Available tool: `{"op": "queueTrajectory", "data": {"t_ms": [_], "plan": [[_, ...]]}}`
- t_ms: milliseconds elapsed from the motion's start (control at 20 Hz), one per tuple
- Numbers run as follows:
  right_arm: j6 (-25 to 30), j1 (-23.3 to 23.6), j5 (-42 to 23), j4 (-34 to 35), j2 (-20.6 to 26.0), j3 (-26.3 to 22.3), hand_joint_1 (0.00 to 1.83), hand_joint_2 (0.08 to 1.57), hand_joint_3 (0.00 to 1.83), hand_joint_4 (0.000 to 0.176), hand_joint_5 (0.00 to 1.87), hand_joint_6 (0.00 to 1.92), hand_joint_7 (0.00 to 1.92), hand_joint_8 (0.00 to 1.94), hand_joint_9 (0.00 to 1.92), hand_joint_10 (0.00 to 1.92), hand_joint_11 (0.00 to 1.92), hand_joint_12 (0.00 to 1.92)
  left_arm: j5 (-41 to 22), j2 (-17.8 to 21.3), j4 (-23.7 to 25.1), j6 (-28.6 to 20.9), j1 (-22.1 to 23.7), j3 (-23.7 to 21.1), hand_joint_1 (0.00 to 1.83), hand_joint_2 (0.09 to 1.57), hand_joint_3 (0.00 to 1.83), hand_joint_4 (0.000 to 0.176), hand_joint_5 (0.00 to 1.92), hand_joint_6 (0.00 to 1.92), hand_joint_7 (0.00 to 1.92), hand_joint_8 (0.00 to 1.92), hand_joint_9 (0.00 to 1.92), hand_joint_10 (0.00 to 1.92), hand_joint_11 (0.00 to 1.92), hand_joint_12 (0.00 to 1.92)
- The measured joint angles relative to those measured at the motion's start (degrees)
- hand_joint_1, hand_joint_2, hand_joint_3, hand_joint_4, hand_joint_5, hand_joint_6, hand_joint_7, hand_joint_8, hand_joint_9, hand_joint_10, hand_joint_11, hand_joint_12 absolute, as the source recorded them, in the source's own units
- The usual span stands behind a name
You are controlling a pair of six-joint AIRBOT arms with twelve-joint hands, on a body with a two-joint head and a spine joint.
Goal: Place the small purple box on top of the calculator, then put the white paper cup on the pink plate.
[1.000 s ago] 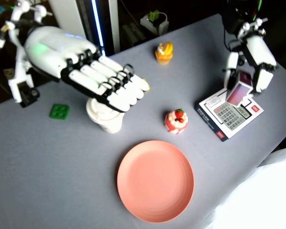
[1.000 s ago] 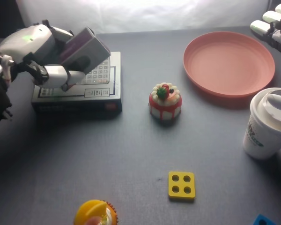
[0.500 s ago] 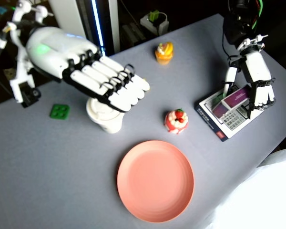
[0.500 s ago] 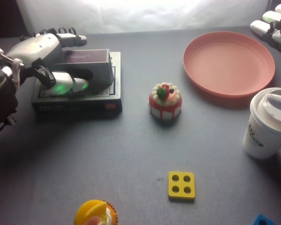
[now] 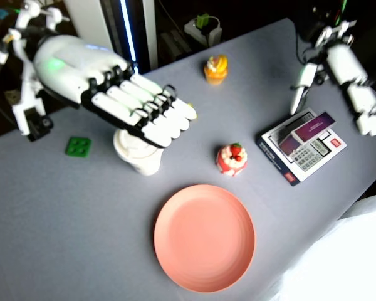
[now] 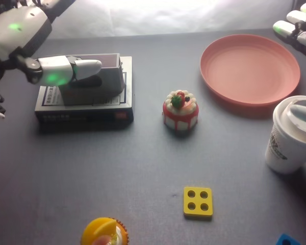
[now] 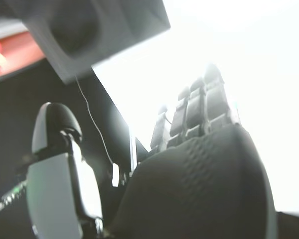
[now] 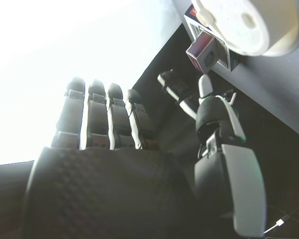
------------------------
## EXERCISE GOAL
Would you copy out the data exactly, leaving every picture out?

## ANSWER TO THIS EXERCISE
Available tool: `{"op": "queueTrajectory", "data": {"t_ms": [_], "plan": [[_, ...]]}}`
- t_ms: milliseconds elapsed from the motion's start (control at 20 Hz), one per tuple
- Numbers run as follows:
  right_arm: j6 (-25 to 30), j1 (-23.3 to 23.6), j5 (-42 to 23), j4 (-34 to 35), j2 (-20.6 to 26.0), j3 (-26.3 to 22.3), hand_joint_1 (0.00 to 1.83), hand_joint_2 (0.08 to 1.57), hand_joint_3 (0.00 to 1.83), hand_joint_4 (0.000 to 0.176), hand_joint_5 (0.00 to 1.87), hand_joint_6 (0.00 to 1.92), hand_joint_7 (0.00 to 1.92), hand_joint_8 (0.00 to 1.94), hand_joint_9 (0.00 to 1.92), hand_joint_10 (0.00 to 1.92), hand_joint_11 (0.00 to 1.92), hand_joint_12 (0.00 to 1.92)
  left_arm: j5 (-41 to 22), j2 (-17.8 to 21.3), j4 (-23.7 to 25.1), j6 (-28.6 to 20.9), j1 (-22.1 to 23.7), j3 (-23.7 to 21.1), hand_joint_1 (0.00 to 1.83), hand_joint_2 (0.09 to 1.57), hand_joint_3 (0.00 to 1.83), hand_joint_4 (0.000 to 0.176), hand_joint_5 (0.00 to 1.92), hand_joint_6 (0.00 to 1.92), hand_joint_7 (0.00 to 1.92), hand_joint_8 (0.00 to 1.92), hand_joint_9 (0.00 to 1.92), hand_joint_10 (0.00 to 1.92), hand_joint_11 (0.00 to 1.92), hand_joint_12 (0.00 to 1.92)
- The measured joint angles relative to those measured at the motion's start (degrees)
- hand_joint_1, hand_joint_2, hand_joint_3, hand_joint_4, hand_joint_5, hand_joint_6, hand_joint_7, hand_joint_8, hand_joint_9, hand_joint_10, hand_joint_11, hand_joint_12 absolute, as the source recorded them, in the source's own units
- The usual span stands behind a name
You are controlling a pair of six-joint AIRBOT arms with twelve-joint hands, on a body with a two-joint head and a spine joint.
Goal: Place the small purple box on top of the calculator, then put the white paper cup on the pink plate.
[1.000 s ago] 
[1.000 s ago] 
[0.500 s ago] 
[0.500 s ago] 
[now] 
[now] 
[now] 
[now] 

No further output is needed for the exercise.